A new study recently presented at the Inflammatory Bowel Diseases 10th Congress of European Crohn’s and Colitis Organisation (ECCO) on a biosimilar to treat autoimmune diseases found that 80 percent of patients taking the biosimilar had to be readmitted to the hospital while only 5 percent of patients taking the originator biologic were hospitalized. Nearly 30 percent of patients who were treated with the biosimilar medication underwent surgery – a result that occurred in none of the patients who followed the originator biologic treatment. This study highlights just how much we still do not know about the impact of biosimilars on patients.
The FDA will soon hold its second advisory committee meeting to explore the viability of introducing this biosimilar drug in the U.S. But before this new treatment reaches pharmacies across the country, the FDA must address significant safety concerns about biosimilars in order to protect patients.

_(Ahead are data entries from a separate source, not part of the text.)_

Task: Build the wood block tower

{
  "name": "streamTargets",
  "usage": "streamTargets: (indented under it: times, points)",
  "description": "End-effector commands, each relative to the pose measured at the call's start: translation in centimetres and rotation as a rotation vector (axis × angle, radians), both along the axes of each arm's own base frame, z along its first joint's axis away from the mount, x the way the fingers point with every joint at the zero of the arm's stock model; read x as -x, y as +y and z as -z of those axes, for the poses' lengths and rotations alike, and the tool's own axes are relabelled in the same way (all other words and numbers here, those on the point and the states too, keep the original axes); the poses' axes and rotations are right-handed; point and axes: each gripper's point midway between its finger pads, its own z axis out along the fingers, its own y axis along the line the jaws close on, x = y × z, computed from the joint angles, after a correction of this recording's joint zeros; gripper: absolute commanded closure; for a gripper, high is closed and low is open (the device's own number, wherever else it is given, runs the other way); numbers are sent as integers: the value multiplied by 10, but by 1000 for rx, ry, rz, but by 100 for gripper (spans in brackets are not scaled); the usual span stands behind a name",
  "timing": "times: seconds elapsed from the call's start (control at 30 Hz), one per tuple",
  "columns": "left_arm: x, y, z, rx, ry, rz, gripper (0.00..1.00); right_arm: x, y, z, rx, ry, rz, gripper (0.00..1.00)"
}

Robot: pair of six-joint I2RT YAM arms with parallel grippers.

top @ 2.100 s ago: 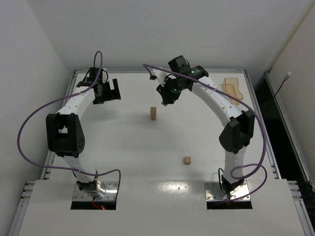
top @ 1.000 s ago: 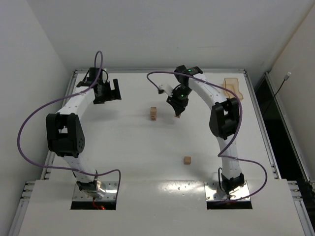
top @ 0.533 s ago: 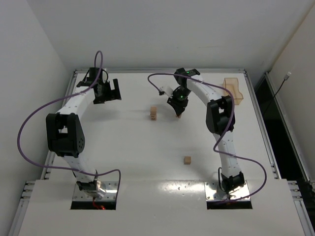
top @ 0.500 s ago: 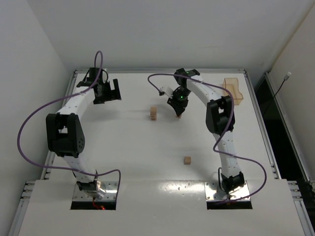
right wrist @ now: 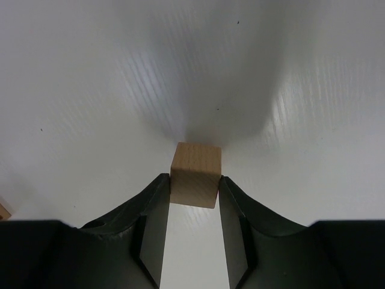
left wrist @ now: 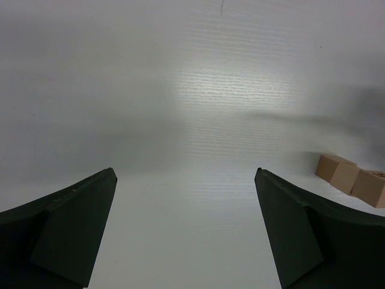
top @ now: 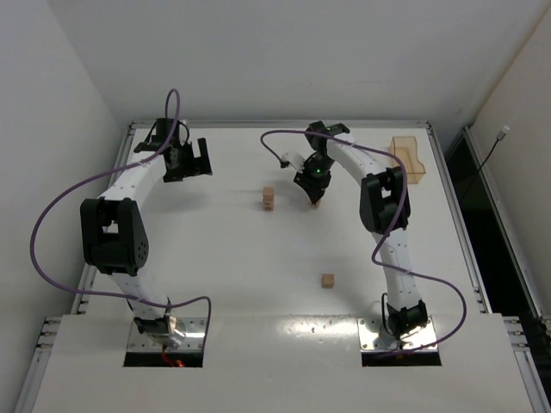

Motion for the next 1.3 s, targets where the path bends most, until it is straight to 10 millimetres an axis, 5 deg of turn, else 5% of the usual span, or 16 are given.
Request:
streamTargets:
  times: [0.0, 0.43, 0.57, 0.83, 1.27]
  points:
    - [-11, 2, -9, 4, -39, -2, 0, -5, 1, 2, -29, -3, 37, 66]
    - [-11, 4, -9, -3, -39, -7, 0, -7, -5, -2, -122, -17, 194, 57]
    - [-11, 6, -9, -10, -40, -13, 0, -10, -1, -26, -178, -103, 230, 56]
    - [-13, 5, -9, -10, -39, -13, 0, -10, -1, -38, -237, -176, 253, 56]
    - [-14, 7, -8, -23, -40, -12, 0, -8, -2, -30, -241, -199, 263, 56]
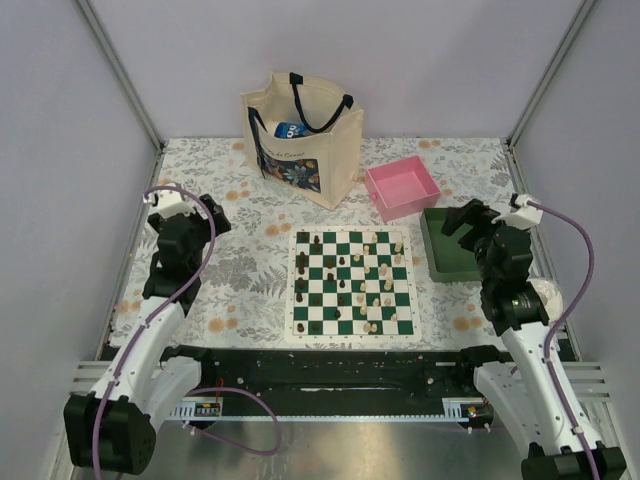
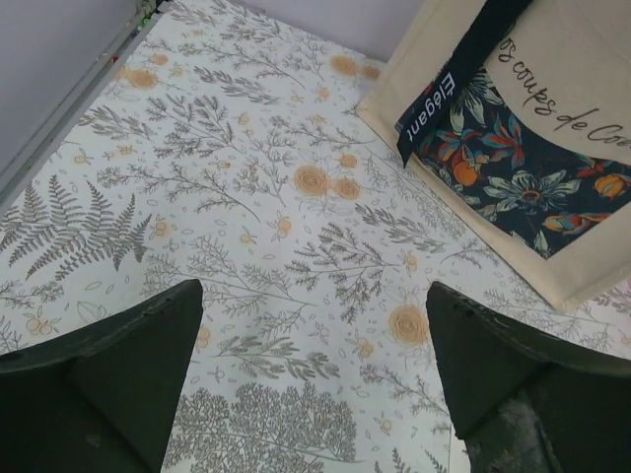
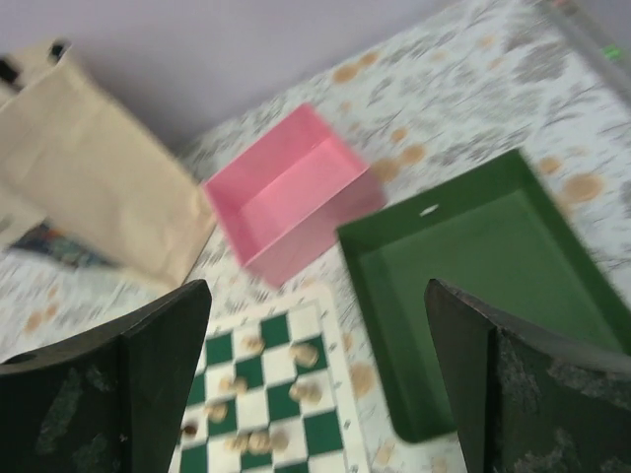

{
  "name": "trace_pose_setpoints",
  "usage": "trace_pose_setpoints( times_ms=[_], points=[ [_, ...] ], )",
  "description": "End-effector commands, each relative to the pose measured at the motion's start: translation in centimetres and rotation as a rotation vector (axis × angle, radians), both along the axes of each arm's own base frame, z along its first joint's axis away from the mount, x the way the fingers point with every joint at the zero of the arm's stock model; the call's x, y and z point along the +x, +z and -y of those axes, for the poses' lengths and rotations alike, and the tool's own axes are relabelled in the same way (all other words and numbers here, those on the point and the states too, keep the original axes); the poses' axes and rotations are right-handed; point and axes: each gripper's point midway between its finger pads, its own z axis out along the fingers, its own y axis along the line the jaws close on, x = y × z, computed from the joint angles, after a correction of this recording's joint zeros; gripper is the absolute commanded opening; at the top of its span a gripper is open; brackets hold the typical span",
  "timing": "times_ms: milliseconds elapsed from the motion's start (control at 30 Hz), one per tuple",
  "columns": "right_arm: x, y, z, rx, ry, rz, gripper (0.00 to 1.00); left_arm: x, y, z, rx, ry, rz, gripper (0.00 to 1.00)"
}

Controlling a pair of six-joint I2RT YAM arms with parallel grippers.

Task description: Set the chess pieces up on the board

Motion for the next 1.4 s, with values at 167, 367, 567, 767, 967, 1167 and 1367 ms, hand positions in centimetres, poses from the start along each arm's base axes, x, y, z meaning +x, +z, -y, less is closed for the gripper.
trace_pose_setpoints(
  times_ms=[167,367,567,767,967,1167,1367],
  points=[
    [-2.9,-4.0,-4.9,0.052,0.278,-0.347,1.00,-4.2,-0.1,-0.5,-0.116,0.083,-0.202,0.99],
    [-2.1,-1.9,-6.5,0.086,0.342,-0.535,0.99,-5.4,2.2,-1.1,-0.030,0.060,-0.229,0.99],
    [-3.2,-4.9,-11.2,0.138,0.537,-0.638,1.00,-7.4,-0.3,-1.0,0.010,0.017,-0.249,0.99],
    [-4.0,-8.0,-12.3,0.036,0.535,-0.730,0.94,-7.8,-0.5,-1.2,-0.002,0.035,-0.239,0.99],
    [-2.9,-10.9,-12.5,-0.007,0.494,-0.843,0.86,-8.1,0.2,-1.7,0.001,0.062,-0.220,0.99],
    [0.0,-12.2,-12.0,-0.074,0.433,-0.855,0.84,-8.4,0.4,-1.6,-0.008,0.056,-0.202,0.99],
    [2.8,-13.4,-13.0,-0.129,0.474,-0.894,0.73,-8.2,0.3,-1.6,-0.003,0.059,-0.207,0.99]
  ],
)
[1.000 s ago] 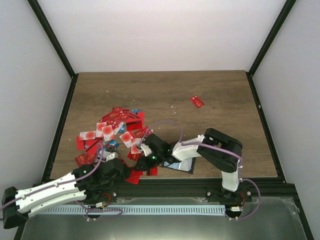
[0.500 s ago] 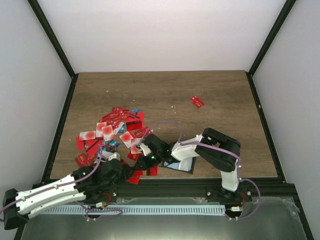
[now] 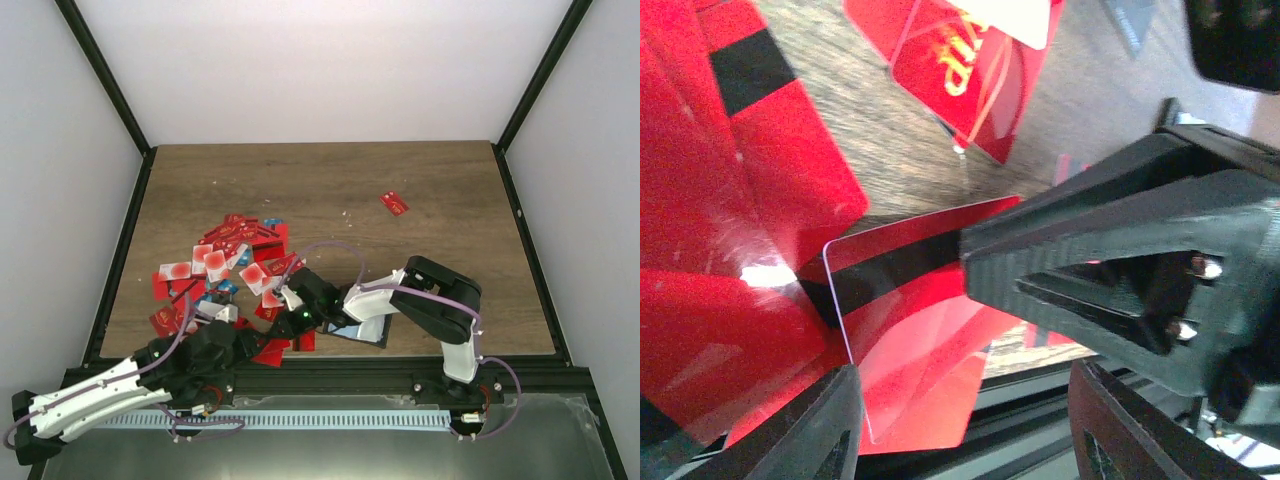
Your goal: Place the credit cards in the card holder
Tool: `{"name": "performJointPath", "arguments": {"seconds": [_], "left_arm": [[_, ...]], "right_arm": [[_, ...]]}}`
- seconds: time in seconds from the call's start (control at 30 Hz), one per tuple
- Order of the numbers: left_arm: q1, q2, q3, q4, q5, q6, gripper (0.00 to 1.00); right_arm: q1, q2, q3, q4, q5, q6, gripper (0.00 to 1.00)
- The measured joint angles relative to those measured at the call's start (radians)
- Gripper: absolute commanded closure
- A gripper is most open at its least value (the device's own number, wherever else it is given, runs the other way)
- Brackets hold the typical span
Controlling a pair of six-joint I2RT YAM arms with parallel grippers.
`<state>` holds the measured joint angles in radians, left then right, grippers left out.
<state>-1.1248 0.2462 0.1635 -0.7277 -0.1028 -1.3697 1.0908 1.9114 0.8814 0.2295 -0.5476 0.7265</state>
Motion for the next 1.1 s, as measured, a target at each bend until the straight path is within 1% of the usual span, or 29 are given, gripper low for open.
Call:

Patients fighting many and serious and life-threatening autoimmune disorders need their intricately formulated medicines to survive – and they depend on health officials to guide them to the safest and most effective treatments. Before approving a new biosimilar drug, the FDA has a critical opportunity in the upcoming advisory committee meeting to carefully consider the conclusions outlined in the European study.
All patients living with complex medical conditions need to understand this new category of drugs and be aware of their treatment options. AARDA has developed a patient-oriented white paper to educate patients about biosimilars and safety issues that need to be resolved before being approved. We trust that the FDA will continue to ensure safety first before these drugs are approved.
Virginia Ladd is President and Executive Director of the American Autoimmune Related Diseases Association (AARDA), a nonprofit health organization dedicated to bringing a national focus to autoimmunity.